China’s exam culture should evolve to produce thinkers for digital era
With mainland students looking at educational paths outside of the rigid ‘gaokao’ system, lessons should be drawn from Germany’s approach to learning and how it fuels industrial prowess
Sometimes the social change wrought by the new economy is defined graphically by a monolithic exception – something that remains the same as all around it changes. An example is to be found in the gaokao or China’s exam season, as nearly 10 million secondary students once again sit make-or-break national university entrance examinations.
It reflects an obsession with examinations, a rite of passage that dates back millennia. On the surface what sets it apart this year is that students born in the 21st century will take part for the first time. But it has also emerged that more candidates than ever before believe that gaokao need not define their futures.

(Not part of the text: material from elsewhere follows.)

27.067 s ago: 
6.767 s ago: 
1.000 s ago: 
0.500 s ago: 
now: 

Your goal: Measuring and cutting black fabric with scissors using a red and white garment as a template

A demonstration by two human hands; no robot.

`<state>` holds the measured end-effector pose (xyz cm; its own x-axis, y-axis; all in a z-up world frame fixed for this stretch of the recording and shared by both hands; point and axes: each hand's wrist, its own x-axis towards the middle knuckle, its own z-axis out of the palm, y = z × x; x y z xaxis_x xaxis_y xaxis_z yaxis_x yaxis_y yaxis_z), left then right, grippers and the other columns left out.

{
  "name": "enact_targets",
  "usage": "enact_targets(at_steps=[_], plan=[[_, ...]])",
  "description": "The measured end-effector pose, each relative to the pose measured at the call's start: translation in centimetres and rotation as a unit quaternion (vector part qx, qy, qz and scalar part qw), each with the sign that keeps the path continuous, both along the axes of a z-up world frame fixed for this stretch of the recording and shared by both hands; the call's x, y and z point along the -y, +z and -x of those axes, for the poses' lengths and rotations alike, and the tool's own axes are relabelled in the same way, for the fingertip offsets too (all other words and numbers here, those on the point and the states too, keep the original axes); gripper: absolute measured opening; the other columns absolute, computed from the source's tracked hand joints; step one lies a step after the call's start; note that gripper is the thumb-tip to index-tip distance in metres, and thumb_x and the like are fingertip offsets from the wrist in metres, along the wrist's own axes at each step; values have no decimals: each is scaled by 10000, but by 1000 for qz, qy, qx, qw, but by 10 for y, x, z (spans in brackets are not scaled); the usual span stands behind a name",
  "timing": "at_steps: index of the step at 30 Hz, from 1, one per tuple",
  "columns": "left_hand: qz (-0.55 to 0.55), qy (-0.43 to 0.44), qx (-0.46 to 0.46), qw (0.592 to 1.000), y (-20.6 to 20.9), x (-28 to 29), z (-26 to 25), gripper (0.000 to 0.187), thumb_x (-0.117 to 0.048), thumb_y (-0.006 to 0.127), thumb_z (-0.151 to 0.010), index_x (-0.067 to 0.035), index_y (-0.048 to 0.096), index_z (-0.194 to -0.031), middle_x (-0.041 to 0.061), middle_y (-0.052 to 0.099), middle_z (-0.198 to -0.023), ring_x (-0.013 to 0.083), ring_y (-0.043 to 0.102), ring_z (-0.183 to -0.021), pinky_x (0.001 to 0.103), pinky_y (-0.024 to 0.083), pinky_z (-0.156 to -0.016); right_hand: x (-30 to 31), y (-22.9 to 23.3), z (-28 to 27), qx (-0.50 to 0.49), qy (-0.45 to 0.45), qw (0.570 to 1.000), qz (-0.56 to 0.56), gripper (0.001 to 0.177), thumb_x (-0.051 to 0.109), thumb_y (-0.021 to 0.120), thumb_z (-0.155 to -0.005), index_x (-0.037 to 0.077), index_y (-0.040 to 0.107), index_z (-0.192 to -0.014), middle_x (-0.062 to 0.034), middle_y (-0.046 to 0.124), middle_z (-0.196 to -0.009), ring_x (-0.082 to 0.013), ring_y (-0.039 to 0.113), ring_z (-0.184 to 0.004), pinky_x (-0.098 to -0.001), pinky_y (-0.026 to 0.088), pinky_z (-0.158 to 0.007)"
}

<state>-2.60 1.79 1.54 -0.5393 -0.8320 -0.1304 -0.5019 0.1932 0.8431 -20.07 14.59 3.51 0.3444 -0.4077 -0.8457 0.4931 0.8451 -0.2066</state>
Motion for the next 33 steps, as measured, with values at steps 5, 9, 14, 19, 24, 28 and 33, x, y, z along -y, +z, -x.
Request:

Only half of 20,000 students surveyed by technology company Sina believed that a high score would be a decisive factor in how the rest of their lives would unfold. The survey also found that one in four students planned to explore other avenues, including seeking degrees abroad.
There is no question about the depth of China’s intellectual talent pool, given the sheer size of the population. But in a rapidly changing world there is an increasing perception that the education system has been too rigid and results oriented and too focused on the exams that remain at its core.
By contrast in Germany, whose education model appeals to the mainland’s technological and innovation-minded policy thinkers, exams remain important but do not play such a central role. What sets Germany apart is not just its top universities, but a vaunted vocational training system geared to developing advanced skills that are the foundation of the nation’s industrial prowess.